Province limits post-secondary funding

Alberta’s post-secondary institutions have been warned the days of six per cent increases in provincial funding are over.

Alberta’s post-secondary institutions have been warned the days of six per cent increases in provincial funding are over.

For the past five years, post secondaries have received about a six per cent operating budget increase, including for 2009-10. But now Alberta Advanced Education and Technology projects a freeze on funding for 2010-11 and 2011-12.

Rachel Bouska, department spokesperson, said it’s just tough times and everyone is having to cut back, including post secondary schools.

“We don’t know how long this recession is going to last. We don’t know when things are going to turn around. There’s just no time line so we roll with it and do the best we can with what we have,” Bouska said on Monday.

“We have faith in our post-secondary institutions that they will take the correct measures in order to balance their budgets and always keep access and affordability to students in mind.”

Ron Woodward, president of Red Deer College, said the possibility of a freeze does not come as a shock.

“I was getting people ready that we might get zero for the current year.

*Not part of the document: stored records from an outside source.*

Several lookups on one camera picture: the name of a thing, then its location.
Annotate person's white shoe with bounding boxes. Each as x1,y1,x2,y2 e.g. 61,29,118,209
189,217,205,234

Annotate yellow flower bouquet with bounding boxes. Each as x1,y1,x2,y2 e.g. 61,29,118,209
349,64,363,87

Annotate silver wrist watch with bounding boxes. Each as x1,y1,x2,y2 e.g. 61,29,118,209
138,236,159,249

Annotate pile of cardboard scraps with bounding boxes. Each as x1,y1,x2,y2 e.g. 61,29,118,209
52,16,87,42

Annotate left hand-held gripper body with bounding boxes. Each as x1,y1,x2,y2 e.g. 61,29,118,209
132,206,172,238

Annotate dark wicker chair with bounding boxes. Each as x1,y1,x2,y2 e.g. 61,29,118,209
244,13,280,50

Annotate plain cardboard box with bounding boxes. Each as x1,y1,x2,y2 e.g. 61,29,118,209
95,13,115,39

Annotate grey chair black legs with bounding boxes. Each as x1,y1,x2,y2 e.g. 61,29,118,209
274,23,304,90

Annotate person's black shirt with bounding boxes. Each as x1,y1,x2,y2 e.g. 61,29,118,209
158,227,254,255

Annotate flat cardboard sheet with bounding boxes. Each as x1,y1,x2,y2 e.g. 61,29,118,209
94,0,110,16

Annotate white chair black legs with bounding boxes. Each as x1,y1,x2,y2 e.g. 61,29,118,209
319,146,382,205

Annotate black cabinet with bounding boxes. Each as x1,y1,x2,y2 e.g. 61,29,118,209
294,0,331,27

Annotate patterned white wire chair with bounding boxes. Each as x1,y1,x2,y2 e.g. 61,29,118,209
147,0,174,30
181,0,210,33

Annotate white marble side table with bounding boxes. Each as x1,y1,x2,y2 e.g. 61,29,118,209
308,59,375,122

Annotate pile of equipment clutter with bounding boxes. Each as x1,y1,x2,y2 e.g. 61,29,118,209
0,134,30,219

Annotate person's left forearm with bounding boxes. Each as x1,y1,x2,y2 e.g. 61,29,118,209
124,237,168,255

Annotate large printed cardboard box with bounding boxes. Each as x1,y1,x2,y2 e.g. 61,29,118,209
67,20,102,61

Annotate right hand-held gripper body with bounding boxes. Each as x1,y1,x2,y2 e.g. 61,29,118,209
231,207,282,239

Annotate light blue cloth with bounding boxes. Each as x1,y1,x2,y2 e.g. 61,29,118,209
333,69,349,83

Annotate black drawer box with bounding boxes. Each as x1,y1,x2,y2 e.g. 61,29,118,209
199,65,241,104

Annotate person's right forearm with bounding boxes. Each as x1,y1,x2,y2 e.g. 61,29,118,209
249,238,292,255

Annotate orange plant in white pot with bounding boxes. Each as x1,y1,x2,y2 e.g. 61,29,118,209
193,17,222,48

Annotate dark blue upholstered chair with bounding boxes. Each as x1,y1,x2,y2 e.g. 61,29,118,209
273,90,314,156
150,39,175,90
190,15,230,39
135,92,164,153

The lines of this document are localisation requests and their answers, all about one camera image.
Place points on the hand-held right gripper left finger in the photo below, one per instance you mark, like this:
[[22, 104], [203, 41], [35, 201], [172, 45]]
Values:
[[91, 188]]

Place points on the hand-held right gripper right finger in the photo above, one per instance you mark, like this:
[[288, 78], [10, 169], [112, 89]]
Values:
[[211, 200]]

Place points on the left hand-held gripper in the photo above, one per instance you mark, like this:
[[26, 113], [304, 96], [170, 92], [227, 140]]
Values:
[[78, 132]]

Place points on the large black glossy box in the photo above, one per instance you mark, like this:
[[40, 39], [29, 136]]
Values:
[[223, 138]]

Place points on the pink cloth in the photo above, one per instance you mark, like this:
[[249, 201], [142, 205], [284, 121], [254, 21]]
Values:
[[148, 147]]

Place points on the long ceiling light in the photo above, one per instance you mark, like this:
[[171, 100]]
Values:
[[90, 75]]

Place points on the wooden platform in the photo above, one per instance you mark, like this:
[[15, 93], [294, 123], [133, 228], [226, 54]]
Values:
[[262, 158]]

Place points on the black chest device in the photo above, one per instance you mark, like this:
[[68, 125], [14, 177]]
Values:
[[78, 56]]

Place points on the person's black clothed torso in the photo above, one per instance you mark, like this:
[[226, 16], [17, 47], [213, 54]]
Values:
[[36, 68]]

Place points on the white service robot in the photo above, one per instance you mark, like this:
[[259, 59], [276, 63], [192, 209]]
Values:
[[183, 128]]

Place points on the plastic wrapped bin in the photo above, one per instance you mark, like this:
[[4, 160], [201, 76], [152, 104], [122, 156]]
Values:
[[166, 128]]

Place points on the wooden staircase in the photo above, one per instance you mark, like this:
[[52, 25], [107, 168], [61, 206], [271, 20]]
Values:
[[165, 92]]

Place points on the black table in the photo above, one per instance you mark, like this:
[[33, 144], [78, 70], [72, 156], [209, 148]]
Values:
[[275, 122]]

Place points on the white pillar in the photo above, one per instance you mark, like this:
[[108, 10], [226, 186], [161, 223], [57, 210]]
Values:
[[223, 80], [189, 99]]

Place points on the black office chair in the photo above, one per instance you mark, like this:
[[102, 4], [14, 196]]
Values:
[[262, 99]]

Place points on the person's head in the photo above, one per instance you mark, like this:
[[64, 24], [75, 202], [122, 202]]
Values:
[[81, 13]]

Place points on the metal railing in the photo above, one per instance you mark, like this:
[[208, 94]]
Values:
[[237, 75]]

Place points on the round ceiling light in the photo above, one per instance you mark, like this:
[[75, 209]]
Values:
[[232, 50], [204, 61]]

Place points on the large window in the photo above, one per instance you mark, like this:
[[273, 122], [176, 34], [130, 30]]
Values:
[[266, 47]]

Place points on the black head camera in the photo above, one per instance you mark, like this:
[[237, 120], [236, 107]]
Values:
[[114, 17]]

We were very, very pleased the government chose to give us six per cent this year,” Woodward said.

Six per cent added between $2.5 and $3 million in revenue to the college’s $85 million budget.

Institutions learned last week that zero per cent is a possibility so the college is still developing a plan to cut costs.

Revenue from student services like residence, the book store, or continuing education fees is only about $1 million so increasing fees won’t help much. Likely, costs could be cut by not expanding programs or introduced new programs, he said.

“At this point we do not see having a strategy of eliminating jobs or reducing staff to deal with the zero per cent increase. I can’t guarantee that won’t happen, but that’s not part of our thinking at the moment.”

The challenge will be in meeting the needs of students with enrolment expected to increase, Woodward said.

“More students can be both good and bad for us from a financial perspective. In many areas we can’t put any more into a classroom or in a lab and so we have to set up a whole new class and that costs us.

“But we’re also absolutely committed to doing our very best to serve every student who wants to come to the college.”

Jordan Cleland, vice-president of advancement at Olds College, said the college tightened its belt last year and eliminated about 20 positions after government advised it was looking at a three per cent increase for 2010-11.

About nine people lost their jobs, and the rest of the cuts were done by not filling vacancies.

More adjustments will still be needed to meet a zero per cent increase, possibly by putting the college’s plans to provide more programming in smaller communities “on the backburner” and not expanding beyond Red Deer and Mountainview counties for now, he said.

“Alberta post-secondary institutions weathered 20 per cent real cuts back in the mid 90s and this isn’t on that level, but it is the most austere environment we’ve been in a decade,” Cleland said.

Olds College has a $42 million operating budget and gets 57 per cent of its funding from the province and 15 per cent from tuition and fees.

A provincial cap on tuition fees prevents tuition increases higher than the Alberta Consumer Price Index.

“Investing in education is one of the smartest thing government can do. Even though times are tough, it’s important that we continue to educate people because educated people is what the future is all about,” Woodward said.